I want to know the communication protocol specifically port number used by Namenode and Datanode in hadoop.

Say, if I write the following command in Namenode,

hdfs dfsadmin -report

it will show the details of live nodes (namenode & datanode), how many datanodes are there etc. My question is how namenode and datanode communicates ? via which port? I am actually getting only 1 datanode with the above command whereas in my cluster, there are 8 datanodes. So, I am not sure whether any port blocking of networking is caused this!! My firewall is disabled in the namenode and all the datanodes. I have checked this via sudo ufw status command which returned inactive.

From hadoop official pages (link), I have found this:

The Communication Protocols

All HDFS communication protocols are layered on top of the TCP/IP protocol.

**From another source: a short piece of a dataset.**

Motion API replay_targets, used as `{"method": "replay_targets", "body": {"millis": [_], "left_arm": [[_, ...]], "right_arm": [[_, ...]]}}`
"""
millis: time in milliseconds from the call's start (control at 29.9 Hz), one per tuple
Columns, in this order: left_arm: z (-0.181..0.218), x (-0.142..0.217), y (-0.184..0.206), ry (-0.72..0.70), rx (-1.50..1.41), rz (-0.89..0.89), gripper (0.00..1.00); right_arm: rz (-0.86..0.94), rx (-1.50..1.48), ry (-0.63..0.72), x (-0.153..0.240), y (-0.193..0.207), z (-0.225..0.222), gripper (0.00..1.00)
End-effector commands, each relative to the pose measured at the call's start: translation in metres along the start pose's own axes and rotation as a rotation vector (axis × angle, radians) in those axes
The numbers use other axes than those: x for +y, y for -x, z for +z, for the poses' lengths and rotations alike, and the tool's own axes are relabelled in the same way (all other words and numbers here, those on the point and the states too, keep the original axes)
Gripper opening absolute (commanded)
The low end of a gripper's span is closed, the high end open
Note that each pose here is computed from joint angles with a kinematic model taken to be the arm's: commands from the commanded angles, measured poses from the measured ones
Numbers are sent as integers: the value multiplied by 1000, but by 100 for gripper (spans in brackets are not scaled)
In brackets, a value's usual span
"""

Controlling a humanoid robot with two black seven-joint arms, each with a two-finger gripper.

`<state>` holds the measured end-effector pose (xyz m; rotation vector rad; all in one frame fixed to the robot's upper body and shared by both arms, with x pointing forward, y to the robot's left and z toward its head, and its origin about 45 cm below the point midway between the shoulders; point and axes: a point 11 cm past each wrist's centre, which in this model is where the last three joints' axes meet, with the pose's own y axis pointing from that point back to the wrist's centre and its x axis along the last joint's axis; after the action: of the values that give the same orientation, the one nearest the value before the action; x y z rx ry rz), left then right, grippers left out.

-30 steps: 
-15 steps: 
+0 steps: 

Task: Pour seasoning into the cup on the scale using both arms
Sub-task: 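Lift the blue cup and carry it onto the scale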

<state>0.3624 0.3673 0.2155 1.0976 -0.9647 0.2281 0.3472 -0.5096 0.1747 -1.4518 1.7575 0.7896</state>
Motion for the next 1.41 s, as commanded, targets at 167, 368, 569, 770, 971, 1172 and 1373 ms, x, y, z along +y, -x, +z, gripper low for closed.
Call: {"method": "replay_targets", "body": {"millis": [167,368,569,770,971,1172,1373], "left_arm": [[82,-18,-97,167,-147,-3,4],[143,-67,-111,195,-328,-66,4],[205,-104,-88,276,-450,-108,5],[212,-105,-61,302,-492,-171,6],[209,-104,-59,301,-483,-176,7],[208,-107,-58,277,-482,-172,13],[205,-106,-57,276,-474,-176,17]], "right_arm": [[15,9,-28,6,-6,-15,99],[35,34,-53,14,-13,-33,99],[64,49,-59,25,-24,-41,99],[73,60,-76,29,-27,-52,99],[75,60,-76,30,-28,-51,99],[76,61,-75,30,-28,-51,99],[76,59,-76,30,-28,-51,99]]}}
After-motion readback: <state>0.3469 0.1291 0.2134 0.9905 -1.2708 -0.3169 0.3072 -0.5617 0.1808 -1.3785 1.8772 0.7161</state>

A client establishes a connection to a configurable TCP port on the NameNode machine. It talks the ClientProtocol with the NameNode. The DataNodes talk to the NameNode using the DataNode Protocol. A Remote Procedure Call (RPC) abstraction wraps both the Client Protocol and the DataNode Protocol. By design, the NameNode never initiates any RPCs. Instead, it only responds to RPC requests issued by DataNodes or clients.

I am using hadoop 3.1.1 in Ubuntu 16.04

Any help is highly appreciated. Thanks.

1

1 Answers

2
votes

These are all configured in hdfs-site.xml.

For example, by default, dfs.datanode.address=0.0.0.0:9866

If you search for port or address, then you can generally find what you are looking for https://hadoop.apache.org/docs/r3.1.1/hadoop-project-dist/hadoop-hdfs/hdfs-default.xml

If that command or the NameNode UI don't show datanodes, then SSH to the individual nodes, check jps to see if process is running, and log files to find if the process is not running.